**THE PROBLEM:**
Go through the entries and tally the lines containing the word "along". Only the total is wanted.

**Stored data entries:**
┄┄┄┄┄┄┄┄┄┄
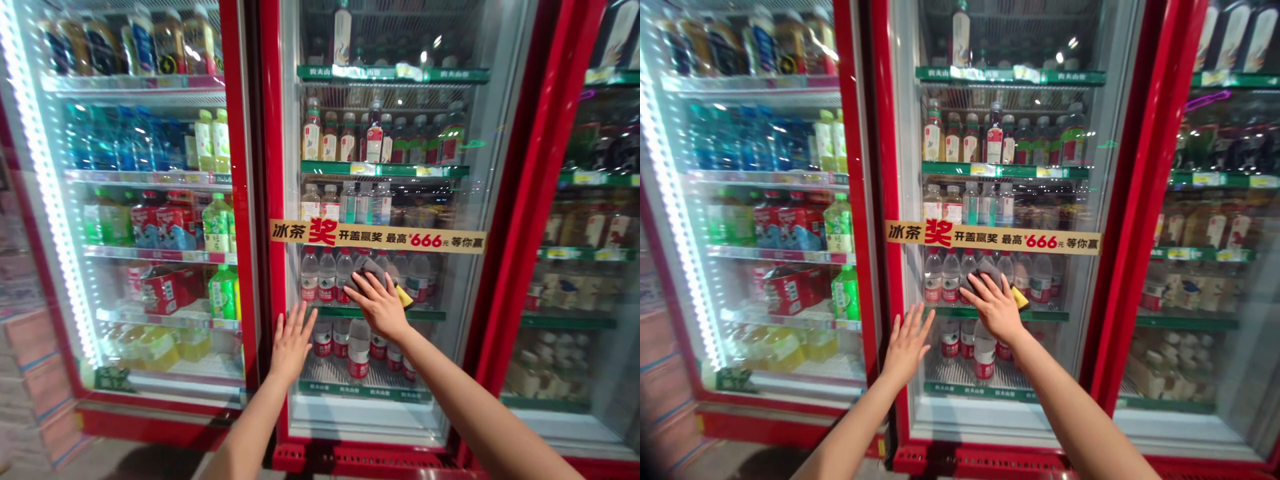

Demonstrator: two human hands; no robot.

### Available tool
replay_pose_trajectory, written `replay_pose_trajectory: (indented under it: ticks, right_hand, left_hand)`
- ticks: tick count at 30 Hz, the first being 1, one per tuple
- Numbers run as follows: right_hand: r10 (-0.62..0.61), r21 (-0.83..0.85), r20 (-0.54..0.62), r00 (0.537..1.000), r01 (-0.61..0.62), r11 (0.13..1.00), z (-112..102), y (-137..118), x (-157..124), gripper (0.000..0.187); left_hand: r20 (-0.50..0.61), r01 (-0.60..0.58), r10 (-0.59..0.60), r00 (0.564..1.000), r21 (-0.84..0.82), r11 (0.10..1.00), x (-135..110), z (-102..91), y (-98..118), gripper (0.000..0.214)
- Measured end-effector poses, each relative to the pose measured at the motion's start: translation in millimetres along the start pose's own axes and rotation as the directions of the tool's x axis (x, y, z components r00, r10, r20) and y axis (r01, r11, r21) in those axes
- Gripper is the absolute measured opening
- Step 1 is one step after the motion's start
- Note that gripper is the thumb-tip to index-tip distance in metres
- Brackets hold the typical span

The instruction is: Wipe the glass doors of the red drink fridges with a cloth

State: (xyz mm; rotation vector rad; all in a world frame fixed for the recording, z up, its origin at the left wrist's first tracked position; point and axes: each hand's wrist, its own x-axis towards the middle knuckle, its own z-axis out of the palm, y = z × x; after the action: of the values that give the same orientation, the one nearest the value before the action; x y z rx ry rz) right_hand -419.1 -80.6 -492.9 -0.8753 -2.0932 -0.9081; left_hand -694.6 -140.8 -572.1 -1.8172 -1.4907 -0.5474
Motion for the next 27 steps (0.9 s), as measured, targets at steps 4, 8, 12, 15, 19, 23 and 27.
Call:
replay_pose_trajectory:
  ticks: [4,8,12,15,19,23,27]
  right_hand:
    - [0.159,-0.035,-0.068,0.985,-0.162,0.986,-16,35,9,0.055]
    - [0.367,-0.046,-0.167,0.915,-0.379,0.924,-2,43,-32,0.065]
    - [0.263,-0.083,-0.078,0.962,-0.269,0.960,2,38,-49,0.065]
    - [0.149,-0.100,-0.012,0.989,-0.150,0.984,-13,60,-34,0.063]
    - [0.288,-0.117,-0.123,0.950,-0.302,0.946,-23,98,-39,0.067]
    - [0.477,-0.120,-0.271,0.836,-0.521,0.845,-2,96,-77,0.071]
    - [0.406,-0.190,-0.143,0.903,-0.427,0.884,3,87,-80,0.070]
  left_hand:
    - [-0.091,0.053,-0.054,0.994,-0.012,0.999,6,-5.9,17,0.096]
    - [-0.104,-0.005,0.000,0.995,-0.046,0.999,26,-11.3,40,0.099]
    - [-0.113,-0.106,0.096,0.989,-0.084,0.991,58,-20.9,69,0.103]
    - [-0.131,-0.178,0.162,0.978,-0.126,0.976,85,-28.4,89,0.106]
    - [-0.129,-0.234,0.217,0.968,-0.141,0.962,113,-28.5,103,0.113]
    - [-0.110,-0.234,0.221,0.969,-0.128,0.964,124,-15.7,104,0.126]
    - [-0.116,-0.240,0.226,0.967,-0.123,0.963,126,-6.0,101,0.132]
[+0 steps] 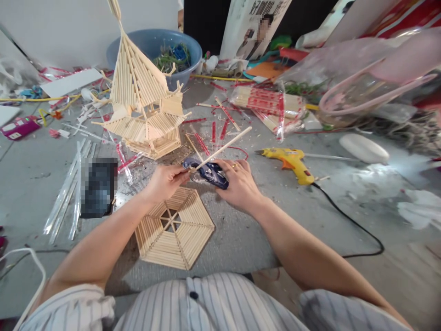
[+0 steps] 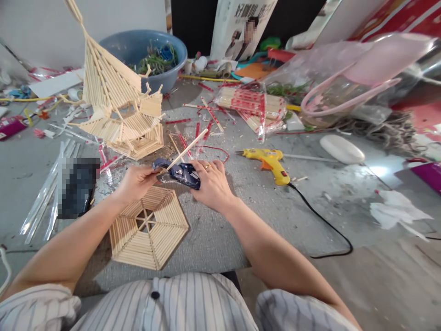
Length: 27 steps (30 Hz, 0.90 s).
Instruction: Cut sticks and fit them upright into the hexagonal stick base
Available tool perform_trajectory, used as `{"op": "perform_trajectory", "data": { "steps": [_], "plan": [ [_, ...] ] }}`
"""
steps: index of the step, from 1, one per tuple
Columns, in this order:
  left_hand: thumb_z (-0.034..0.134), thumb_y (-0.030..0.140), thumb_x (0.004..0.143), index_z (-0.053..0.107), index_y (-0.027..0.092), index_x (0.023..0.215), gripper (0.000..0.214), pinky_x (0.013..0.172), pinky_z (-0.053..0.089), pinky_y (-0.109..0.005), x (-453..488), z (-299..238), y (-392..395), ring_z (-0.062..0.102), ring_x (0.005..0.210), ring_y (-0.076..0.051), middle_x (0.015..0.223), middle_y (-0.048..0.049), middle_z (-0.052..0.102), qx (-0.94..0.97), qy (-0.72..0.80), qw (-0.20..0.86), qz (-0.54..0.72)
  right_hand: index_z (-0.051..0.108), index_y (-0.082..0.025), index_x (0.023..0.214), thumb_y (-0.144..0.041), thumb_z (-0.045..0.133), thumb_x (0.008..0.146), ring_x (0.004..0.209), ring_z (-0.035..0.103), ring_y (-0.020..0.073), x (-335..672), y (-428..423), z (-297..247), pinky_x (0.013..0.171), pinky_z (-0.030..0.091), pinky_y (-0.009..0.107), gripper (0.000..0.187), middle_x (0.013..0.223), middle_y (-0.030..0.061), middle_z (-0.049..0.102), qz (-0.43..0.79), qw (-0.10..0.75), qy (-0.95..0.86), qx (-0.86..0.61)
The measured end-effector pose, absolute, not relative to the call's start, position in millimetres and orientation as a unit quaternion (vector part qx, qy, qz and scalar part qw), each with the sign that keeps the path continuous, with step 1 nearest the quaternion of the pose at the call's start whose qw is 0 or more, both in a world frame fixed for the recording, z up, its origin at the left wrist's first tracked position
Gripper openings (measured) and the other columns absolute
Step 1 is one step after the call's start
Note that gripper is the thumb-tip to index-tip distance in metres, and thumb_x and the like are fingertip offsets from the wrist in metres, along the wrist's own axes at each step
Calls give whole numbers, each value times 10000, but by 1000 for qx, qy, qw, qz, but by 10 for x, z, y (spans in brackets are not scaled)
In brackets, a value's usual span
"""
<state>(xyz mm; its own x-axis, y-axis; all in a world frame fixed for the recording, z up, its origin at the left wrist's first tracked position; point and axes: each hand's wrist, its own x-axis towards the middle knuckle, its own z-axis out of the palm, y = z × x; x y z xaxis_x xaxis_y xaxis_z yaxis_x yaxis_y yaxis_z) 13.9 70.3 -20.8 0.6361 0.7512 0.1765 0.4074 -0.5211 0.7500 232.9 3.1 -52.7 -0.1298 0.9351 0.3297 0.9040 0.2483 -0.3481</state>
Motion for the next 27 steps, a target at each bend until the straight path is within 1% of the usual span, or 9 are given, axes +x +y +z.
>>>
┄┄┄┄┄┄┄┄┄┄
**REPLY:**
2